» **What you need to do**:
Below are records; count the lines that contain "another" and state only that count.

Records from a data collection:
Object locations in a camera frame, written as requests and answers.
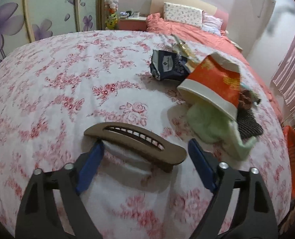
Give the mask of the black woven mat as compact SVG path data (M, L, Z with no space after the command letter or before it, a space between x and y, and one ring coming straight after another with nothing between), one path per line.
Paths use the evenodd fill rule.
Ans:
M260 136L264 132L262 126L256 122L252 110L239 109L236 122L242 139Z

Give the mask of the green cloth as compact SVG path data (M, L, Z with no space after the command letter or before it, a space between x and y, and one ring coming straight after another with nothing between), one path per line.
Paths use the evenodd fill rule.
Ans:
M236 160L245 160L257 143L252 136L243 142L236 121L212 104L202 100L187 111L186 120L199 138L207 144L221 143L224 151Z

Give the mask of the brown hair clip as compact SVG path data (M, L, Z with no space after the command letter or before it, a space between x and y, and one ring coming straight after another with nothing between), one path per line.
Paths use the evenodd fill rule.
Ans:
M184 148L147 129L128 123L97 123L87 128L84 135L127 148L166 173L171 172L174 166L184 162L187 157Z

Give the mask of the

» **Exercise output**:
3